1965: Bomb Destroys Canadian Pacific Flight 21

On July 8, 1965, Canadian Pacific Air Lines Flight 21, a Douglas DC-6B carrying 52 people, exploded in mid-air near 100 Mile House, British Columbia, killing everyone aboard. The aircraft was on a scheduled domestic flight from Vancouver to Whitehorse, Yukon, with planned stops in Prince George, Fort St. John, Fort Nelson, and Watson Lake. At some point during the flight's ascent, an explosion tore through the cabin with such violence that the plane broke apart and fell to the remote British Columbia wilderness, scattering wreckage across the forest floor.
Investigators who examined the debris field determined quickly that the destruction matched the signature of an onboard bomb rather than mechanical failure or weather. The force and pattern of the explosion left no doubt: someone had placed an explosive device aboard the aircraft before takeoff. The inquest that followed confirmed this finding, making Flight 21 the first confirmed case of aviation sabotage in Canadian history. Yet despite intensive investigation, authorities could never definitively identify the perpetrator or establish a clear motive for the attack.

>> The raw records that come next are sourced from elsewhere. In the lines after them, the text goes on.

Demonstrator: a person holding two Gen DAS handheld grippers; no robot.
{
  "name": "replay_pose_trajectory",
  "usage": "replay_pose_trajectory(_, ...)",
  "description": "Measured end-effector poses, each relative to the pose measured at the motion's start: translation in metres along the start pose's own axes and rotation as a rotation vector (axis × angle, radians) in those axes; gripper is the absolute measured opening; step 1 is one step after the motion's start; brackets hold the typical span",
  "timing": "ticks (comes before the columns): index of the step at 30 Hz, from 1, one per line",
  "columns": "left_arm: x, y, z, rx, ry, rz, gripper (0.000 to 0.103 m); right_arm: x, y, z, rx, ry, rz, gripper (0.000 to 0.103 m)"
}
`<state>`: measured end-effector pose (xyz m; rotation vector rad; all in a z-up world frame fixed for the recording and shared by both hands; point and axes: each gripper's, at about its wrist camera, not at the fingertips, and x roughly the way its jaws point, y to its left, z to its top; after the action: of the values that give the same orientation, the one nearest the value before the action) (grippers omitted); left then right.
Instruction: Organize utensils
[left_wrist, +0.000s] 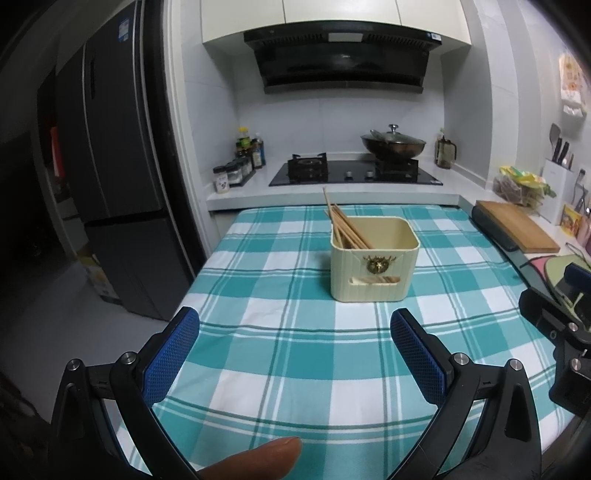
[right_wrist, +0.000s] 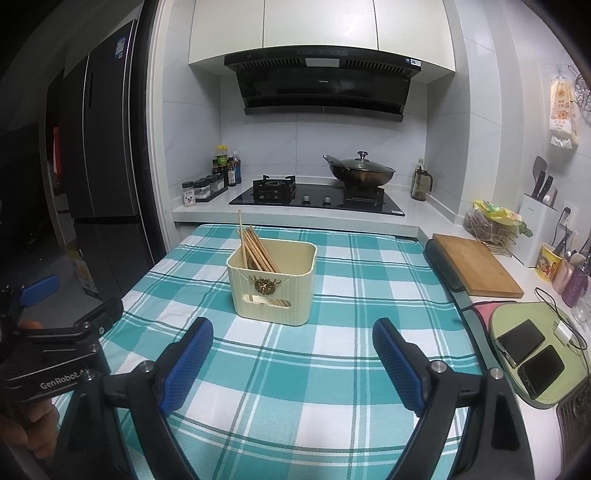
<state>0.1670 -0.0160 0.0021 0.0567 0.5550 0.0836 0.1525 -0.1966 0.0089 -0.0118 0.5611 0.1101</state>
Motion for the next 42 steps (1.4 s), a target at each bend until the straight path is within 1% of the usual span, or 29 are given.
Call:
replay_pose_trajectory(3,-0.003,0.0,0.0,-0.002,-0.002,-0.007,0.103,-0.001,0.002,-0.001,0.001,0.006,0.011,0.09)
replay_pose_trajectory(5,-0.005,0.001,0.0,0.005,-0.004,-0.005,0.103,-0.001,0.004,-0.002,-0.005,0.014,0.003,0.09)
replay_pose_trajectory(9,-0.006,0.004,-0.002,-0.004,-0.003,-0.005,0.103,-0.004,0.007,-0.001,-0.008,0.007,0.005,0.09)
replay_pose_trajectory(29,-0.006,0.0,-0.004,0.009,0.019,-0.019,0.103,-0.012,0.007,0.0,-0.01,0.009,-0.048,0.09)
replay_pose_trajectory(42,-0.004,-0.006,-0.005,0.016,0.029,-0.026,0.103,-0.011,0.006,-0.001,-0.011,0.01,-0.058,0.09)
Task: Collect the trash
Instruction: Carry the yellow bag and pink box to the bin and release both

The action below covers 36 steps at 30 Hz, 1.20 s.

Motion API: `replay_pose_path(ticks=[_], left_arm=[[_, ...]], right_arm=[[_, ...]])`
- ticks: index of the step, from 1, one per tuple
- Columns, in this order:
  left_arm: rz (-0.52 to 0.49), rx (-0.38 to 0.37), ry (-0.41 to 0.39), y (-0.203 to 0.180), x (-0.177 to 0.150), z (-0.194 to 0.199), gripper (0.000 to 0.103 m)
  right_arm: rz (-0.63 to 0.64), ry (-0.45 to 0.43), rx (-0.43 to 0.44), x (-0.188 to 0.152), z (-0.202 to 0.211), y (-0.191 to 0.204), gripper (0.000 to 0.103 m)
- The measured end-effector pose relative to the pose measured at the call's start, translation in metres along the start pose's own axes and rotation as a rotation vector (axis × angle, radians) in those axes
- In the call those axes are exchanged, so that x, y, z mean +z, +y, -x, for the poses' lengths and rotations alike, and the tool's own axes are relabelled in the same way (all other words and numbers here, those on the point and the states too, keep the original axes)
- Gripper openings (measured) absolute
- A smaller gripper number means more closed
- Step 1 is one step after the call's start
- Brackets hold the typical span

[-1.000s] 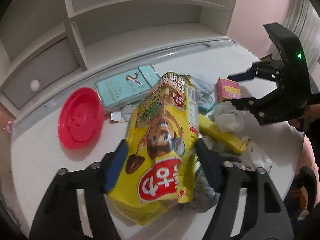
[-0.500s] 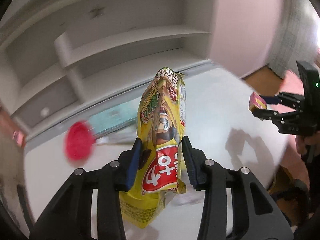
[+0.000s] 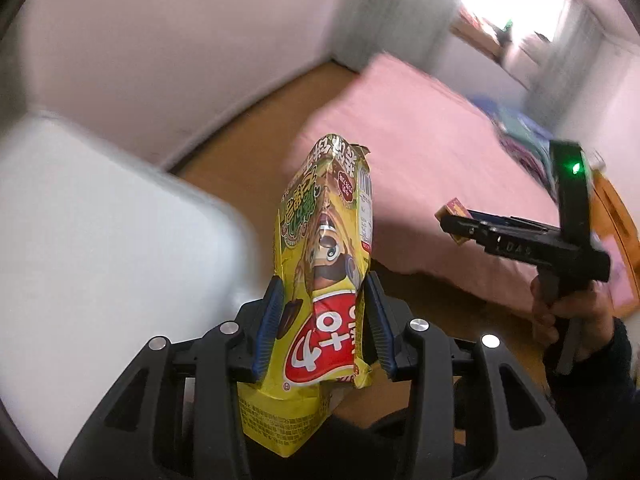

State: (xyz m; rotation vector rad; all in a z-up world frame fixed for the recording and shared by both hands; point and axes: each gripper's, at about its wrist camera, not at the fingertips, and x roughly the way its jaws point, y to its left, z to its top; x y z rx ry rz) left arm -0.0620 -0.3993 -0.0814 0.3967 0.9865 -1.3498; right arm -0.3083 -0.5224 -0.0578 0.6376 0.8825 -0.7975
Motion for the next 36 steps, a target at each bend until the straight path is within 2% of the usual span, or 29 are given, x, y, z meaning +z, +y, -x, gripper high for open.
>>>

The disaster shocked Canada and raised urgent questions about airline security that remained largely unanswered at the time. In 1965, airport screening procedures were minimal by modern standards, and there was no comprehensive system for detecting explosives or vetting passengers and baggage. The mystery surrounding Flight 21 lingered for decades, becoming one of Canada's most infamous unsolved crimes. While other sabotage cases would eventually yield arrests and confessions, this bombing remained cold, haunting investigators and the public imagination as a reminder of aviation's vulnerability to deliberate human destruction.